When talking about voice, we should also address the phenomenon of silence. Until recently, organisational scholars have treated voice and silence as opposites: low voice must equal high silence, and vice versa. In fact, our latest research project1 shows that this is not true. The extent to which people speak up is independent from the extent to which people intentionally withhold ideas. In other words, an employee might frequently speak up with some ideas (high voice), while also withholding a lot of other ideas (high silence). At the other end of the scale, an employee might speak up infrequently (low voice) and at the same time not withhold any input (low silence), but only because they simply agree with the status quo.

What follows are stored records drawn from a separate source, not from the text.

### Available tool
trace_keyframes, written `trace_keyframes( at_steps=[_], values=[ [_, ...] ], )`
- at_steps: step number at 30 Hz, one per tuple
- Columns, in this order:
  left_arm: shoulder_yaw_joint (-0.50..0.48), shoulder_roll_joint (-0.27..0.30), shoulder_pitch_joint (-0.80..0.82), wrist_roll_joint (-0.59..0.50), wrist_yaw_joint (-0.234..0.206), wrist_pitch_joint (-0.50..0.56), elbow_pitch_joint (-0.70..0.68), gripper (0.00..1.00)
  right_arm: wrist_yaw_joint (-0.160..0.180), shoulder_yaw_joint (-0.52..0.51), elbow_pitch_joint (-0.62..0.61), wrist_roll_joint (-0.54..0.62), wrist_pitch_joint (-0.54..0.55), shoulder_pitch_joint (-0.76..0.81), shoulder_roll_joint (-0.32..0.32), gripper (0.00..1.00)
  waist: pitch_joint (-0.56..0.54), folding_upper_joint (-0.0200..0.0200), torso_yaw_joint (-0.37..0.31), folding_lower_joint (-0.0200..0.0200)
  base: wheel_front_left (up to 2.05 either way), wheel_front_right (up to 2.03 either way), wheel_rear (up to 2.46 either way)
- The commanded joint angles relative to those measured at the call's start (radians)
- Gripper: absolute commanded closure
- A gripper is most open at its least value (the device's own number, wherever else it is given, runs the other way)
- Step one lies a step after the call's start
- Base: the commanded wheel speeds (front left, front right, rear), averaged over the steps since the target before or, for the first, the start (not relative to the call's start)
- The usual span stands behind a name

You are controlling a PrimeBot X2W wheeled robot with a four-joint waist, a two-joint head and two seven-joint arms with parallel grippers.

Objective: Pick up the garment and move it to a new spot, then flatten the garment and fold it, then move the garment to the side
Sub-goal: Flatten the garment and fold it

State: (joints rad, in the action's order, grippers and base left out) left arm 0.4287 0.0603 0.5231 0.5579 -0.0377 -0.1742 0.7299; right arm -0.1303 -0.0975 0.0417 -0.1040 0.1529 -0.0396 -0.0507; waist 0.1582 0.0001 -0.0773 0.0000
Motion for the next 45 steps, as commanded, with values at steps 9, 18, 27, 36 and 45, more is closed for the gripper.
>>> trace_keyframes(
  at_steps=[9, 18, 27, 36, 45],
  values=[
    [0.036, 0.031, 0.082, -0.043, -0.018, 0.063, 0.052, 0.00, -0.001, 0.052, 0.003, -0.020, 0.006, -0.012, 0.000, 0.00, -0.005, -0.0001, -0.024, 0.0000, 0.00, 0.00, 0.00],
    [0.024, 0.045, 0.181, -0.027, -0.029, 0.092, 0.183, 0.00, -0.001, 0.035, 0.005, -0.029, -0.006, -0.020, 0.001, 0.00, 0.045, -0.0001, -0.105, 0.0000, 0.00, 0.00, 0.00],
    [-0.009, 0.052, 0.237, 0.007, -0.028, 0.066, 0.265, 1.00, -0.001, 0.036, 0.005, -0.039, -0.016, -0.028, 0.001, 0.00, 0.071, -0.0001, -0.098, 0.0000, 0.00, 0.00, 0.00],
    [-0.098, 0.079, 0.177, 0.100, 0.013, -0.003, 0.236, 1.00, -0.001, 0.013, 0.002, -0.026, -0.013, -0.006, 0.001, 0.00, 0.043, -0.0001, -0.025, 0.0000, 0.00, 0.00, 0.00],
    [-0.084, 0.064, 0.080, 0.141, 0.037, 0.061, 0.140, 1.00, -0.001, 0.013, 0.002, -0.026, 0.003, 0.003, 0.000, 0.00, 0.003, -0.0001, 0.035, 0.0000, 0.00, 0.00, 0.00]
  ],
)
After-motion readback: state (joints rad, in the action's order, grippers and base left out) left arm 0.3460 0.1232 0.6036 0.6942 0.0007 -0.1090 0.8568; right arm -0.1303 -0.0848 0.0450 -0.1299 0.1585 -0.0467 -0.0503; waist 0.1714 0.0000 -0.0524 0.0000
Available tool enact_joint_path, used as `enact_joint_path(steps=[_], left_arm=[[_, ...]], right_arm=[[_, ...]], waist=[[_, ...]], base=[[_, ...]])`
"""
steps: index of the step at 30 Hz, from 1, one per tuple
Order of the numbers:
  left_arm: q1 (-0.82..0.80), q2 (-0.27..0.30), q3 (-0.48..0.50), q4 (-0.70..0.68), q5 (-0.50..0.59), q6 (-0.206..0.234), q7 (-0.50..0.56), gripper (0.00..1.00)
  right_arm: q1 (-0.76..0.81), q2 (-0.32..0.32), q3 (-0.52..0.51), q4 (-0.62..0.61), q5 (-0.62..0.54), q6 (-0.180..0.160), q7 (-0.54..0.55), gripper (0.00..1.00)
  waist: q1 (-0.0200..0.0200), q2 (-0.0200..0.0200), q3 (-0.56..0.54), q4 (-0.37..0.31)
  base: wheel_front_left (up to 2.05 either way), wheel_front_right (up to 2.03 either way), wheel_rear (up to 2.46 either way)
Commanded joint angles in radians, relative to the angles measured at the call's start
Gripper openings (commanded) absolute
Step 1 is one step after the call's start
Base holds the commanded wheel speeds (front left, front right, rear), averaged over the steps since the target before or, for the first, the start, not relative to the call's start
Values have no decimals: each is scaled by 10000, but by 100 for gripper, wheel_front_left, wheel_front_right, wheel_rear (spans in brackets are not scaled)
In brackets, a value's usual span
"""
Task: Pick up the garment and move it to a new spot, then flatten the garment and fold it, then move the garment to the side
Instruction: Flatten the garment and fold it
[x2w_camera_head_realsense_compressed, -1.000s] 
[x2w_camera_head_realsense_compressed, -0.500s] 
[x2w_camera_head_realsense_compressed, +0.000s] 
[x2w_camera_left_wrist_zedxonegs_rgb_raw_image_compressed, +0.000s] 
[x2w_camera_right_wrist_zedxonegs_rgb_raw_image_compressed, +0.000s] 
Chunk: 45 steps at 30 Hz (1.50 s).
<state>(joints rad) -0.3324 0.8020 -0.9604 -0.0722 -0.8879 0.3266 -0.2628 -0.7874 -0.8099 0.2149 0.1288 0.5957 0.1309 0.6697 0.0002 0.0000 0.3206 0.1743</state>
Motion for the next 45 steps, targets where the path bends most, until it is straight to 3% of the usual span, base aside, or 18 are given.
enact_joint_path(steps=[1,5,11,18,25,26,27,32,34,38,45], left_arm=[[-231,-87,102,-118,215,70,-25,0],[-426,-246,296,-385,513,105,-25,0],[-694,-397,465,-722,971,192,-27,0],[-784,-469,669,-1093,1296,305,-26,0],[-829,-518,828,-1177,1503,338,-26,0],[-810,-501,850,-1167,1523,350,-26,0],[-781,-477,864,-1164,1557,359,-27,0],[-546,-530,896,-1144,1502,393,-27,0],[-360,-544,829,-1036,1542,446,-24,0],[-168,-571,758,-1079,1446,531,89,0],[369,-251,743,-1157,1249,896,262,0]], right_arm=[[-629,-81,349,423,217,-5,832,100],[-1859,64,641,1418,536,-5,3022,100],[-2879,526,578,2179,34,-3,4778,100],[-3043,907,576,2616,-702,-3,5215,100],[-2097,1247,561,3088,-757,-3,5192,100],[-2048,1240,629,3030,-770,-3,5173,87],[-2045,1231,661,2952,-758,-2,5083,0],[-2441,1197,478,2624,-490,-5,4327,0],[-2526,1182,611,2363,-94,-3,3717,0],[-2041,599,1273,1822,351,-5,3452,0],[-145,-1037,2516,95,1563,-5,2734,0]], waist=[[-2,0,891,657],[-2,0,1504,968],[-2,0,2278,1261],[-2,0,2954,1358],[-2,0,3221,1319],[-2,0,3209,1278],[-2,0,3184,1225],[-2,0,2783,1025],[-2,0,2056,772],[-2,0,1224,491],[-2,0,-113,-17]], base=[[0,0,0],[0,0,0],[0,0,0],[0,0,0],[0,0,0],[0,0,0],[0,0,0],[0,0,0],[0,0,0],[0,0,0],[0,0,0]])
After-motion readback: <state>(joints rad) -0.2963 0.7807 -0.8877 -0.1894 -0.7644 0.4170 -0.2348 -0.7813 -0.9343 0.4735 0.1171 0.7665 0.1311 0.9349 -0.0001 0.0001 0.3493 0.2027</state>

Importantly, we found that two different mechanisms motivate voice and silence. The extent to which employees voice their ideas or concerns is primarily motivated by their level of perceived impact (ie, a sense that their voice can bring positive changes). At the same time, the extent to which employees withhold their ideas or concerns is primarily motivated by their perceived level of psychological safety (ie, a sense that their voice won’t lead to personal harm or negative repercussions). This means that organisations need to develop two systems: one that focuses on increasing voice and another that focuses on decreasing silence.
To encourage voice, organisations should move beyond an “open-door” policy to an approach in which they actively increase employees’ sense of perceived impact. Managers should solicit employee input, and show them that they will act on this input if possible. Of course, the organisation doesn’t need to implement every idea. But employees must feel that their ideas will be taken seriously. To further instil a sense of impact, managers can highlight past employee ideas that have been addressed and implemented.
Managers should also actively increase a sense of psychological safety to reduce silence. This means creating an atmosphere in which nobody shouts down another employee or laughs at their ideas. Informal meetings work best here, where employees feel comfortable sharing their input and people are not afraid to make mistakes.
Organisations should also communicate the benefits of public voice to managers and explain to them that it is often productive for people to challenge each other publicly. This might encourage managers to endorse public voice without being overly concerned about how this might impact their image. Managers also need to be aware that their reactions to voice can be coloured by the quality of their relationships with employees and that they might miss out on important divergent perspectives by neglecting public voice from those outside their circle of confidants. Finally, employees should be aware that, when they do not share a close, trusting relationship with their manager, they might be more successful in gaining managerial endorsement by expressing their opinions or concerns in private rather than in public settings.
Speaking up can also have add-on organisational benefits down the line in terms of employee leadership development. Most organisations usually put employees through formal leadership development programmes. But leadership development can also occur during on-the-job experiences. Building on the idea that acting like a leader can make you feel more like a leader, we have found that the more employees speak up, the more they view themselves as effective leaders. And given that individuals with higher levels of leader identity are more likely to actively seek out opportunities to lead and advance their leadership skills, voice behaviour turns out to be a great trigger for leadership development.